As I exited, I saw a giant "Tell us about your visit! We welcome your comments!" sign. Yes, the rest stop was soliciting feedback. But their definition of "comments" was clearly different from my own. They asked simply, "Did you enjoy your visit to our AWARD WINNING rest stop?" For easy answering they had a little box with two buttons: yes and no. For you see, there's no middle ground in the rest stop world. It's a life of extremes! Either you love it or you hate it! There's no grey area, no waffling! It's a lifestyle choice, but only for the strong! If you can't take it, get the hell outta the way! There's no room for pussies here! Which is sort of— Anyway.
I really wish I'd taken a picture of the thing, but I was just so stunned by the impracticality. Who does this information reach? Why do they want to know? Are they simply trying to recapture the glory days of ten long years ago? And what's to stop someone – like oh, say, me – from just hitting "NO" sixty billion times? Whose hopes and dreams am (hypothetical) I crushing with every press?

For all of that, however, I did enjoy this scenic overlook. Even more so when Mike saw the picture and commented about the pathetic lack of coverage for the borders these days.

For this picture, I just turned a little to my left from the above. I have no idea what these structures are or what they're supposed to be. I'm guessing tiny forts, for our tiny protectors.

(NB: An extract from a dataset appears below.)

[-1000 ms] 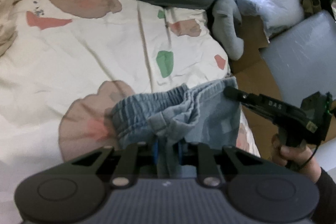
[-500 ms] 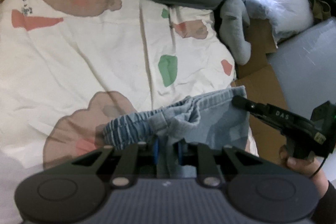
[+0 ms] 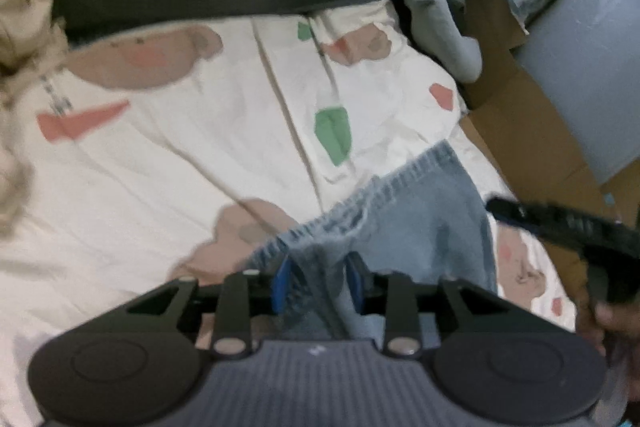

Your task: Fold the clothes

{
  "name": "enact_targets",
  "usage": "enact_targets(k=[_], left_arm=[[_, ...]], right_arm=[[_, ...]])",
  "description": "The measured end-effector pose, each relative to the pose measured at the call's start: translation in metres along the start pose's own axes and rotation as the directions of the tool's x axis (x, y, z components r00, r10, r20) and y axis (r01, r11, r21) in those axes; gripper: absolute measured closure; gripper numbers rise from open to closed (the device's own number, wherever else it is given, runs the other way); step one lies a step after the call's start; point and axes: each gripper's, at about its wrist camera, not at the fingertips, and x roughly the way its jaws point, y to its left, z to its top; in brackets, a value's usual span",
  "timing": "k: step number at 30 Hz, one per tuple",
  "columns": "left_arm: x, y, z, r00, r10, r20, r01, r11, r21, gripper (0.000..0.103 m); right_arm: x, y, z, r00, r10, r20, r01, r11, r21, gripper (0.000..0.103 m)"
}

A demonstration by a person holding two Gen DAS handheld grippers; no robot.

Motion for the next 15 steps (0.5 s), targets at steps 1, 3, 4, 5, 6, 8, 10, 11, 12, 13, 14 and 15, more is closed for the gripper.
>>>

But this. This was best of all. As I was driving out of the rest stop I spotted this. I actually stopped the car and backed up. Yes, sitting there off to the side is a giant aluminum roadrunner. I don't know why it's there. I don't know what compelled someone to craft it. Oh, you rest stop of enigmatic wonderment! So many questions left unanswered. So many questions.

But my salvation was soon at hand! I've been rescued from New Mexico by Texas!
.....unh.
** I drove 240 miles into Texas before stopping for the night, and yet there aren't really any photographs. Southwest Texas was pretty much just a more arrogant New Mexico. But I did have a few interesting experiences. A hundred miles or so from the New Mexico/Texas border (around Esperanza) there was a detour. Big flashing lights and a warning that all vehicles had to exit. Well this was new. I followed the traffic (fortunately pretty light) and we were routed to a covered area off the road, sort of like the truck weigh stations you see on the interstates. Traffic slowed to about 5 mph as we drove past two rows of cop cars on either side, and an officer standing near the cars, intently surveying everything as we drove past. He waved on everyone I saw, and the journey continued unabated, but it was curious. I wasn't sure if it was an amber alert thing (which I did in fact see in Phoenix), but with the presence of at least a few border patrol cars makes me wonder if that isn't the nature. I'd been driving for a while right along the Mexican border and I-10 was about to head east into the main parts of the state. It's a theory. I would've asked what was going on, but you know. Guns. And those reflecty cop glasses.

The sun begins to set on what turned out to be a fairly uninteresting afternoon.

The interstate turned south for a little bit, enabling me to capture this out of the side window. Sunsets make me happy.